Every line below between the one holding "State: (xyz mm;" and the one holding "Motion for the", inclusive, should be copied exactly, and no other line.

------ Dataset excerpt

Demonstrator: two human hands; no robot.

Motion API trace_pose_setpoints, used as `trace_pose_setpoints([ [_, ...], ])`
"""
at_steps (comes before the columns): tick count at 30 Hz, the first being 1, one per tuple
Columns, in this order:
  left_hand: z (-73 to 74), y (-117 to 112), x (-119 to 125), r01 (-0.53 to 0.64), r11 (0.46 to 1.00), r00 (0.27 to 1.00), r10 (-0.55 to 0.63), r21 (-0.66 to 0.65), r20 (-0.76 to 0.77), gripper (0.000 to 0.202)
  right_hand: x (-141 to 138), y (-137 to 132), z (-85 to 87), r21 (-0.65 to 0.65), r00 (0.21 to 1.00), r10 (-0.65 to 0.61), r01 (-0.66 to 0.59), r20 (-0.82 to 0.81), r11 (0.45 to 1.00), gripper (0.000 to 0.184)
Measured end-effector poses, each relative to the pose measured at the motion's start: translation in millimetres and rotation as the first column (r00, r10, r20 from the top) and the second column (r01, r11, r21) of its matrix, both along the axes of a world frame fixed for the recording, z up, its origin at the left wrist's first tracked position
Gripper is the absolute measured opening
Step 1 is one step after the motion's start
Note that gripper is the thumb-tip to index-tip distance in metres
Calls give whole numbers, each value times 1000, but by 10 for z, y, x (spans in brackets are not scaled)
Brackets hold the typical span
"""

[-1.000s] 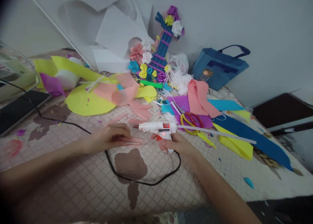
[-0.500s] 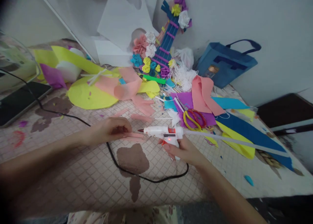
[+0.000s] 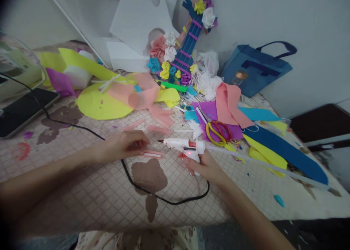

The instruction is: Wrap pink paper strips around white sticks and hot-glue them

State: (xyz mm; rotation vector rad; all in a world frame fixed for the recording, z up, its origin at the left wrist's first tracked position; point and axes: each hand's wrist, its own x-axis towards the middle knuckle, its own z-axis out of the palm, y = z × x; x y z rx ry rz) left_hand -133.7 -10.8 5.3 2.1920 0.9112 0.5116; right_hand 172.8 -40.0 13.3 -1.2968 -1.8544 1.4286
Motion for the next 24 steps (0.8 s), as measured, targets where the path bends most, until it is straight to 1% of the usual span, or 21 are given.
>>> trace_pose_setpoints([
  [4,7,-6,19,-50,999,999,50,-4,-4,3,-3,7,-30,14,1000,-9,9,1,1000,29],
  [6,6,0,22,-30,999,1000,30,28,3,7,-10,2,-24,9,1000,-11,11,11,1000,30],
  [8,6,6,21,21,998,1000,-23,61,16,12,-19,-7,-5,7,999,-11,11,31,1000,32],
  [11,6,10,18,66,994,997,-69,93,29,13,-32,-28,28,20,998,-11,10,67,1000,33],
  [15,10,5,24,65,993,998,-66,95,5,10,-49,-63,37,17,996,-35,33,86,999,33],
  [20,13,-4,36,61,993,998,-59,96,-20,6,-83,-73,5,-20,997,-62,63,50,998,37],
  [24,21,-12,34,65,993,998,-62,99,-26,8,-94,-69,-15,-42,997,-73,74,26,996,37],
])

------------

**Your solution**
State: (xyz mm; rotation vector rad; all in a world frame fixed for the recording, z up, its origin at the left wrist's first tracked position; point and axes: each hand's wrist, its own x-axis towards the middle knuckle, its own z-axis out of the palm, y = z × x; x y z rx ry rz) left_hand -133.7 -10.8 5.3 2.1920 0.9112 0.5116; right_hand 172.8 -40.0 13.3 -1.2968 -1.8544 1.4286
Motion for the next 24 steps (0.8 s), as measured, targets where the path bends most, until it is straight to 1% of the usual span, or 21 are given.

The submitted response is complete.